Steeve Leaf said:
Thank you.
What you are describing is an optical illusion ( the effect of speed on clock for an observer).
If the ship will broadcast an image of a digital watch on the ship to Earth every time it completes orbit the difference between the clocks will stay the same 1 sec at 300000 km away.
I saw the formula that you used to get the 0.866 (√(1−(v²/c²)) and I admire it but it is still illusion because everyone will see the other clock go slower by that amount.
Not in the scenario with the ship circling the Earth. The equation given only applies when you are considering what the observer in an inertial frame measures (and in this case, we can consider the Earth to be an inertial frame for all practical purposes. However it can not be applied to the observer in the spaceship, who is in an accelerated frame. When you apply the rules for observers in accelerated frames, to the ship observer, you find that he sees the Earth clock running fast. Thus if you were to stop the experiment and bring the ship to a state of rest with respect to the Earth, both the Ship and Earth will agree that that less time accrued for the ship than did for the Earth.
This is an example of what I meant by jumping into scenarios with acceleration before fully grasping how to deal with inertial motion scenarios.
I 'm sorry if you think that I'm wrong (and maybe I am) but I am very thankful for you trying to explain it to me.
It not that
I think you are wrong, it is the established facts that say you are wrong.
Besides the GPS example already given, there is the centrifuge experiment I mentioned in my post. You take a sample of a radioisotope and put it on a centrifuge which is spun at a high speed for a period of time. After which you compare this sample to a sample that was not spun on the centrifuge to see if there is any difference in how much the samples decayed, and if so, by how much. Now by doing this several times with centrifuges of different radii and spinning at different speeds, you can determine what effects the difference in decay rate. For example by changing the radii and rotational velocity you can have samples that travel at the same speed but experience different accelerations, or travel at different speeds and experience the same acceleration. At the end of the run for each experiment, the spun samples are again compared to a lab sample.
These experiments have actually been done with samples experiencing extremely high accelerations. In every case, the difference in decay rate for the spun sample was related to the speed it was spun in accordance to the time dilation equation and nothing else.
It makes no sense to call something an optical illusion when it has verified by real-life experiment.

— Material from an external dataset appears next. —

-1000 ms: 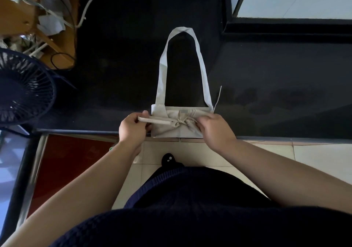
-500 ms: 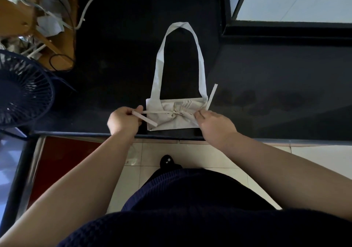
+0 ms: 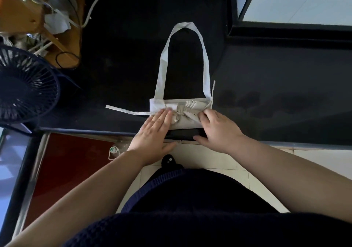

Your reaction to the idea that both will measure the other clock as running slow (in inertial velocity cases) is typical for those new to Relativity. It can be hard to accept that time behaves in a manner that seems so against our intuition. And as I also mentioned, the other two effects are also needed to forma complete picture. All the apparent contradictions that arise when you just consider time dilation disappear when the other two effects are included in the analysis.